__Exercise description__: Copy exactly the lines from the first line of the records below through the line containing "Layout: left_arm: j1", including both, and nothing else.

__Source information__:
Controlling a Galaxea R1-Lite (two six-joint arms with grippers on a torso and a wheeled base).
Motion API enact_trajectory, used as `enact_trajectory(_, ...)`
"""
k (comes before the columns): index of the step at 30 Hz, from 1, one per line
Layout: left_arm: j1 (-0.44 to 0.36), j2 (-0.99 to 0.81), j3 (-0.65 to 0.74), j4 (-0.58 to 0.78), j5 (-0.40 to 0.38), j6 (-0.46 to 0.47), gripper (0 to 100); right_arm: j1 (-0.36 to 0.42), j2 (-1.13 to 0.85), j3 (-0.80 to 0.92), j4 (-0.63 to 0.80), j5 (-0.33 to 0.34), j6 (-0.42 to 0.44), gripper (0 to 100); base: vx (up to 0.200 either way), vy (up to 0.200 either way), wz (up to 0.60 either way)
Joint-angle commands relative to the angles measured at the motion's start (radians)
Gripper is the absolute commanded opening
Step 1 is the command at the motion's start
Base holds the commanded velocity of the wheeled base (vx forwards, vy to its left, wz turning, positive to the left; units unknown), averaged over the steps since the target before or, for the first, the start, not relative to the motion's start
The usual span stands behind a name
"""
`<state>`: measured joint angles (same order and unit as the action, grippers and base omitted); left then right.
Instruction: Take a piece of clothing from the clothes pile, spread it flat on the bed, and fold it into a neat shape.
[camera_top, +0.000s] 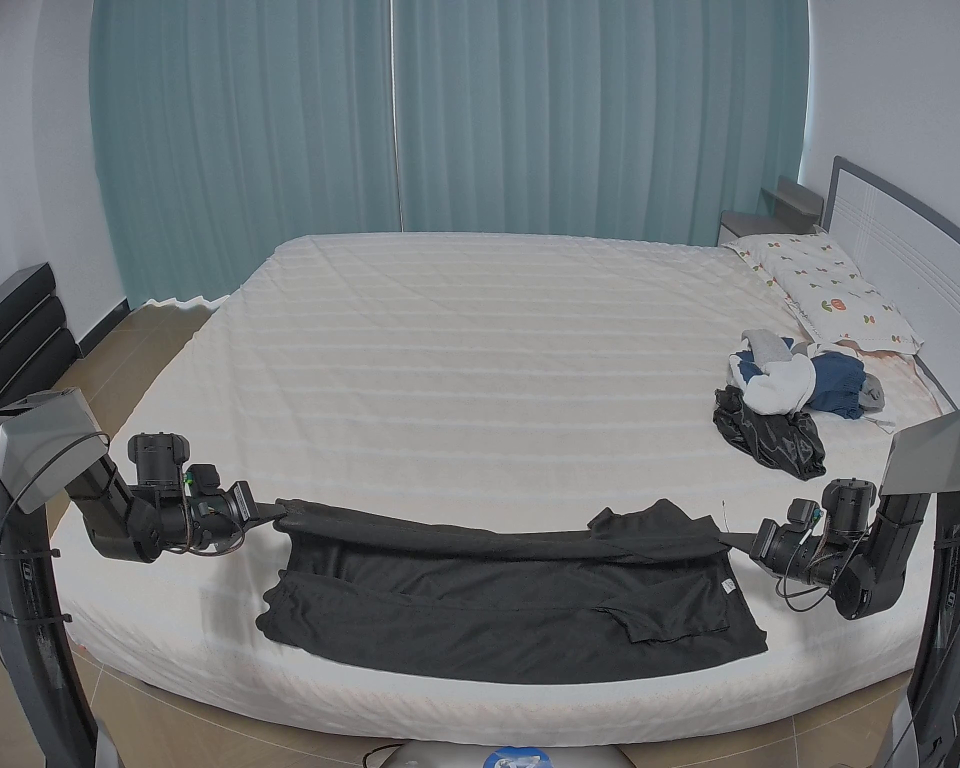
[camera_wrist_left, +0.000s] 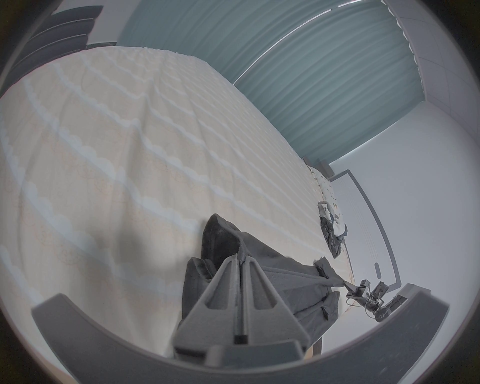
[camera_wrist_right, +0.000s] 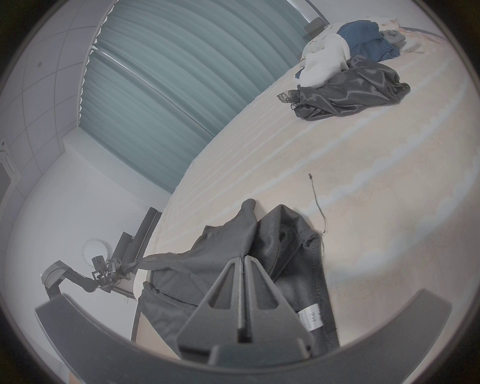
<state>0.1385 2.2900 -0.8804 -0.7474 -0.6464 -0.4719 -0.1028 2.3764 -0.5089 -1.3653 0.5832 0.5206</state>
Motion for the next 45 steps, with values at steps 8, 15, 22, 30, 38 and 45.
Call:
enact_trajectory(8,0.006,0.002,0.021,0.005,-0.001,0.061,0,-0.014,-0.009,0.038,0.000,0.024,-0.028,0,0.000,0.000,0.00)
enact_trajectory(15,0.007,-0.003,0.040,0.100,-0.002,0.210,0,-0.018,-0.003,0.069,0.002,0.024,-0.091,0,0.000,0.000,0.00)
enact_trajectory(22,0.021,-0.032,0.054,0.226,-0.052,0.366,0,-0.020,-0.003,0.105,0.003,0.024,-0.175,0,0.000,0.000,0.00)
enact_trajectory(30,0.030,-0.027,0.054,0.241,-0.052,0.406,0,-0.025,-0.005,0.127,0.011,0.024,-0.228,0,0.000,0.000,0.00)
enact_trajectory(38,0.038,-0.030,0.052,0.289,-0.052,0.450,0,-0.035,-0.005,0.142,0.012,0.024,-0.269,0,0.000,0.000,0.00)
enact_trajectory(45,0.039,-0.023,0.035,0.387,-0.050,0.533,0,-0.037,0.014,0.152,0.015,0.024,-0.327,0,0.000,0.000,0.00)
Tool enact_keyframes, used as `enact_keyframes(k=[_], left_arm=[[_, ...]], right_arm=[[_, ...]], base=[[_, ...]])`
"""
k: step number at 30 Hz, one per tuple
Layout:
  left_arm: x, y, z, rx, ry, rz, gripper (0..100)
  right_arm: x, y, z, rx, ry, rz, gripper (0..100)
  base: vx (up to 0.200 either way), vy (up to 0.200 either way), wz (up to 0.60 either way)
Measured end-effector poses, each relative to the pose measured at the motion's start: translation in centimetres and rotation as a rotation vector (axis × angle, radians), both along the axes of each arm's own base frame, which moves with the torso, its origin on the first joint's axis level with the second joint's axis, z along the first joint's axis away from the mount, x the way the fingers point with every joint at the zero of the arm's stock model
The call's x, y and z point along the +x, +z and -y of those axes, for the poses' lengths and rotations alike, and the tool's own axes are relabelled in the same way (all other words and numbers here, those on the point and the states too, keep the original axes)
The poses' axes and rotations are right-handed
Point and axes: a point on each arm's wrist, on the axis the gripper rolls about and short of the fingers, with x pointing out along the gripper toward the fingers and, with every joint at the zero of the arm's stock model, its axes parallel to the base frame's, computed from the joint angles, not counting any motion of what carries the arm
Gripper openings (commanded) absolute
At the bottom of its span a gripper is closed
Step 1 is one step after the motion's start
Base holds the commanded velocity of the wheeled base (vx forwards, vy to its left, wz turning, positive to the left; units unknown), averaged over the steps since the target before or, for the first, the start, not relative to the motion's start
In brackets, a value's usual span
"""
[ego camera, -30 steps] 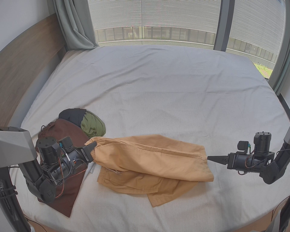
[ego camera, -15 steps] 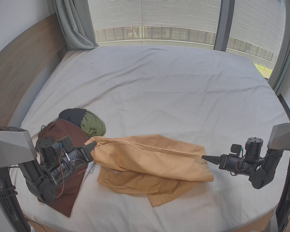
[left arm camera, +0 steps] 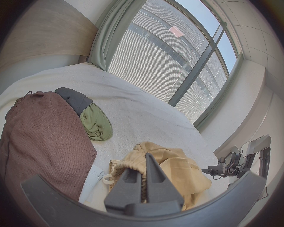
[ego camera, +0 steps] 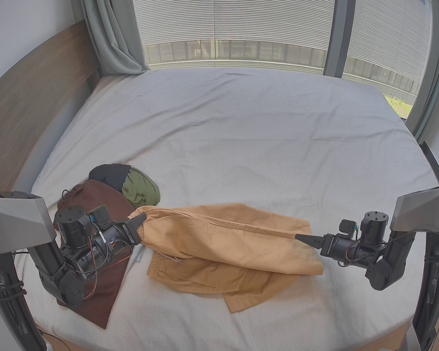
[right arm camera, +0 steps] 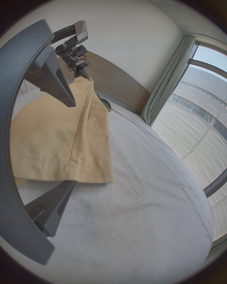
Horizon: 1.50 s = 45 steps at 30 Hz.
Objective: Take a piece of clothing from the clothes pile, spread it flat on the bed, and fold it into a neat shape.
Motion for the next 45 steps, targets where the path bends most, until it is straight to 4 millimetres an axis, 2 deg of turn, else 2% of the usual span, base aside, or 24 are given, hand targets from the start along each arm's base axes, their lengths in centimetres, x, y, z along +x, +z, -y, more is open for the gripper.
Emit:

__Result of this exercise__:
Controlling a Galaxea R1-Lite (two six-joint arms with grippers on a torso and a wheeled base).
Motion API enact_trajectory, used as `enact_trajectory(_, ...)`
"""
k (comes before the columns): index of the step at 30 Hz, from 1, one per line
Layout: left_arm: j1 (-0.44 to 0.36), j2 (-0.99 to 0.81), j3 (-0.65 to 0.74), j4 (-0.58 to 0.78), j5 (-0.40 to 0.38), j6 (-0.46 to 0.47), gripper (0 to 100); right_arm: j1 (-0.36 to 0.42), j2 (-1.13 to 0.85), j3 (-0.80 to 0.92), j4 (-0.63 to 0.80), j5 (-0.33 to 0.34), j6 (-0.42 to 0.44), gripper (0 to 100); base: vx (up to 0.200 either way), vy (up to 0.200 either way), wz (up to 0.60 either way)

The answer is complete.